━━ Exercise data ━━
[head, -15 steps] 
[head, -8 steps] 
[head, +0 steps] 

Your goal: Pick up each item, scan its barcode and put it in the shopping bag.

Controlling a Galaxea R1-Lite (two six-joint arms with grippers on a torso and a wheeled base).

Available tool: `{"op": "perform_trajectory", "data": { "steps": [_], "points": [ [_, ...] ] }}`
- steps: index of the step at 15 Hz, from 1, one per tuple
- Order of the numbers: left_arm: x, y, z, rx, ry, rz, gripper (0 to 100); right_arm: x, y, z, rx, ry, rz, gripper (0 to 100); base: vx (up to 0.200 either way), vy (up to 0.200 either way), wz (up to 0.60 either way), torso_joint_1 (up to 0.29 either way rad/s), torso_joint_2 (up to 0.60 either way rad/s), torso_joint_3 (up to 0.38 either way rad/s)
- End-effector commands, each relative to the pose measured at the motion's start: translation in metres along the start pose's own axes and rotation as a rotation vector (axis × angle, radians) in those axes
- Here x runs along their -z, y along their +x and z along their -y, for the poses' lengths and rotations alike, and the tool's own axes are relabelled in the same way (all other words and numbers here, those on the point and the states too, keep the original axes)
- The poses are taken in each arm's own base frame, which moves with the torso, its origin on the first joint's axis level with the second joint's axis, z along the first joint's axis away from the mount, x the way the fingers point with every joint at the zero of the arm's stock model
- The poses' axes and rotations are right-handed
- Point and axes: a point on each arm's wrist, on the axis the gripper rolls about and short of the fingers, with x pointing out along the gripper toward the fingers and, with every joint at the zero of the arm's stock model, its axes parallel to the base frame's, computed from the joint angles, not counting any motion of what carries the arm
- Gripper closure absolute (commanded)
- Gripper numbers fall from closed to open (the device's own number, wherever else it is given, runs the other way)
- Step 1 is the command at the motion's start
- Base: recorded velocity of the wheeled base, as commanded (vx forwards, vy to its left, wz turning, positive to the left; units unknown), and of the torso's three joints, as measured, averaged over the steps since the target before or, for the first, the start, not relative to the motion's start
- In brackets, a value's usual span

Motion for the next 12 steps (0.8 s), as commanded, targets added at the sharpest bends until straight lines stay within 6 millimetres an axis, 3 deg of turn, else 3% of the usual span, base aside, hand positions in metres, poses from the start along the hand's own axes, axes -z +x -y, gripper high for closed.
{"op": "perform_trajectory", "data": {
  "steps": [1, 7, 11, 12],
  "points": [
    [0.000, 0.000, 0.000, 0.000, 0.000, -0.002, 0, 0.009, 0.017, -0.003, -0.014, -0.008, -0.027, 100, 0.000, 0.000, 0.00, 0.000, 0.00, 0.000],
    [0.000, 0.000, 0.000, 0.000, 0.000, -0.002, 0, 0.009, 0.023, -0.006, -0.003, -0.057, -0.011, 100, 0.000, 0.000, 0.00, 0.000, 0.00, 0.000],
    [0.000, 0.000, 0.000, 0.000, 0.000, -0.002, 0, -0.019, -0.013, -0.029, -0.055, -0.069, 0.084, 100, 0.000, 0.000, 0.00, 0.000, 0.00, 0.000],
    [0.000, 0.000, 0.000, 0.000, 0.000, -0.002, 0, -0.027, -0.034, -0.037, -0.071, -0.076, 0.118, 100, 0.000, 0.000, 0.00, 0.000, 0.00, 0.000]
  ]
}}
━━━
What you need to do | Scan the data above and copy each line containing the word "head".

Written response |
[head, -15 steps] 
[head, -8 steps] 
[head, +0 steps] 

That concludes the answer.